Your goal
Beneath this instruction is a listing; print exactly the lines in it starting at the line that contains "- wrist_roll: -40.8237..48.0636" and going through the line that contains "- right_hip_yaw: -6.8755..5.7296".

Top of Dataset section

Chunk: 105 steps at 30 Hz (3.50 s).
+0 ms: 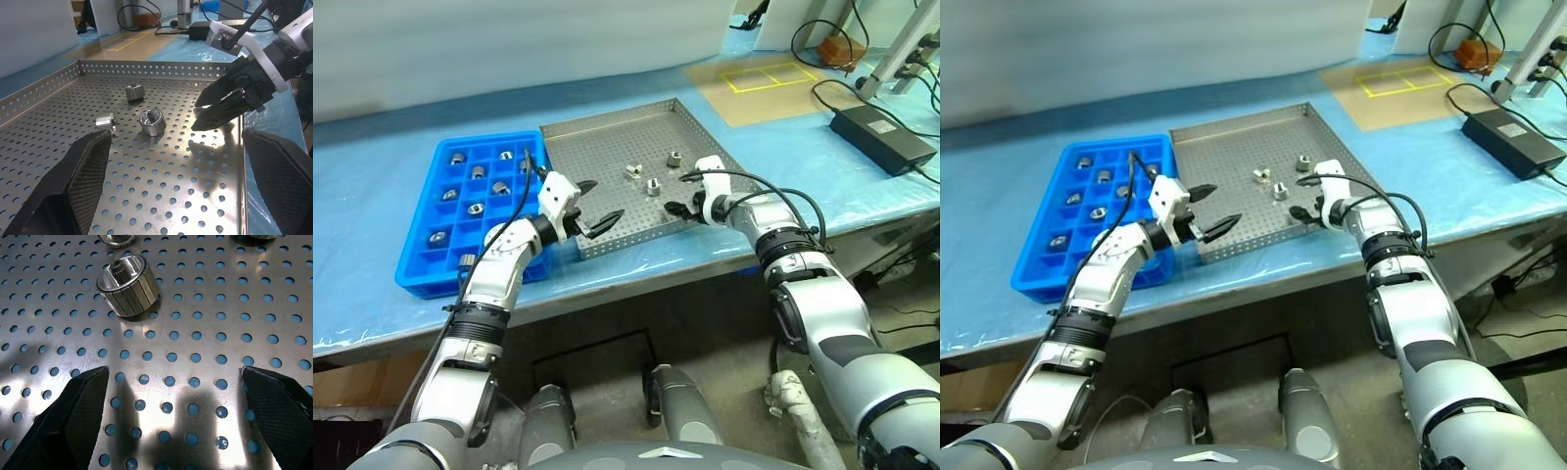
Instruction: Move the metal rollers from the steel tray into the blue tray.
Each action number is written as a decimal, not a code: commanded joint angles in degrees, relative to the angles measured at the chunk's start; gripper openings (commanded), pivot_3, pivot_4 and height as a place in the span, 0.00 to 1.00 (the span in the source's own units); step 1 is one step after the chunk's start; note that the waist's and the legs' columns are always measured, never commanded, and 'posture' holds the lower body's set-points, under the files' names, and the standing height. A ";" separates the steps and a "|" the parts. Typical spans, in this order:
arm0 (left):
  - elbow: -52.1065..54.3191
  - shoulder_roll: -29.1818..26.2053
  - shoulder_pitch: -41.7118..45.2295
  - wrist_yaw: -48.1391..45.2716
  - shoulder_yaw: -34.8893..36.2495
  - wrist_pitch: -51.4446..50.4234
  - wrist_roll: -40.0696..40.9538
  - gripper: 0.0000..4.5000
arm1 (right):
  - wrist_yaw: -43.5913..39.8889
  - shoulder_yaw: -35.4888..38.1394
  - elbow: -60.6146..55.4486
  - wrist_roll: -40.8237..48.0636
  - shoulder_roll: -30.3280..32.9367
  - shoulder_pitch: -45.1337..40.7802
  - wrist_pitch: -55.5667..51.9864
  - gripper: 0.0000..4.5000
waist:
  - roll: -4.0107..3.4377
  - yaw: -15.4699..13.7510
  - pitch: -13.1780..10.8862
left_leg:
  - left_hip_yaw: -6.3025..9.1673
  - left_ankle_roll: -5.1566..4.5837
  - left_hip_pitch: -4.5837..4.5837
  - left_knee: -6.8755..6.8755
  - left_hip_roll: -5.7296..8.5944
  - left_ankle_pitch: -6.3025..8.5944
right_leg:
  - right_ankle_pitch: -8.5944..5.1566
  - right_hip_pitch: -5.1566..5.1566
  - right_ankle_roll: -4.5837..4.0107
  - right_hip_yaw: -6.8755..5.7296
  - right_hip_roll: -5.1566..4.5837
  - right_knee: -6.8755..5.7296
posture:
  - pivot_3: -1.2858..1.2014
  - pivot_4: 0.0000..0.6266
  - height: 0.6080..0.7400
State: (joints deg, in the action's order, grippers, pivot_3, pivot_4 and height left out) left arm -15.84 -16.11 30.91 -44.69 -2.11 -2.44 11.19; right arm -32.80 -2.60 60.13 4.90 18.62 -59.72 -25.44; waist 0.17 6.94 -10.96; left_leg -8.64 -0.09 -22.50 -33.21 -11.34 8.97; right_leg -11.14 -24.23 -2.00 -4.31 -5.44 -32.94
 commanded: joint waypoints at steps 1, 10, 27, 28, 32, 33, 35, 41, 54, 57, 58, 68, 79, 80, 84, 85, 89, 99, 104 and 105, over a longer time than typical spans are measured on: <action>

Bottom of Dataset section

Completed exercise
  - wrist_roll: -40.8237..48.0636
  - shoulder_roll: -30.3280..32.9367
  - shoulder_pitch: -45.1337..40.7802
  - wrist_pitch: -55.5667..51.9864
  - gripper: 0.0000..4.5000
waist:
  - roll: -4.0107..3.4377
  - yaw: -15.4699..13.7510
  - pitch: -13.1780..10.8862
left_leg:
  - left_hip_yaw: -6.3025..9.1673
  - left_ankle_roll: -5.1566..4.5837
  - left_hip_pitch: -4.5837..4.5837
  - left_knee: -6.8755..6.8755
  - left_hip_roll: -5.7296..8.5944
  - left_ankle_pitch: -6.3025..8.5944
right_leg:
  - right_ankle_pitch: -8.5944..5.1566
  - right_hip_pitch: -5.1566..5.1566
  - right_ankle_roll: -4.5837..4.0107
  - right_hip_yaw: -6.8755..5.7296

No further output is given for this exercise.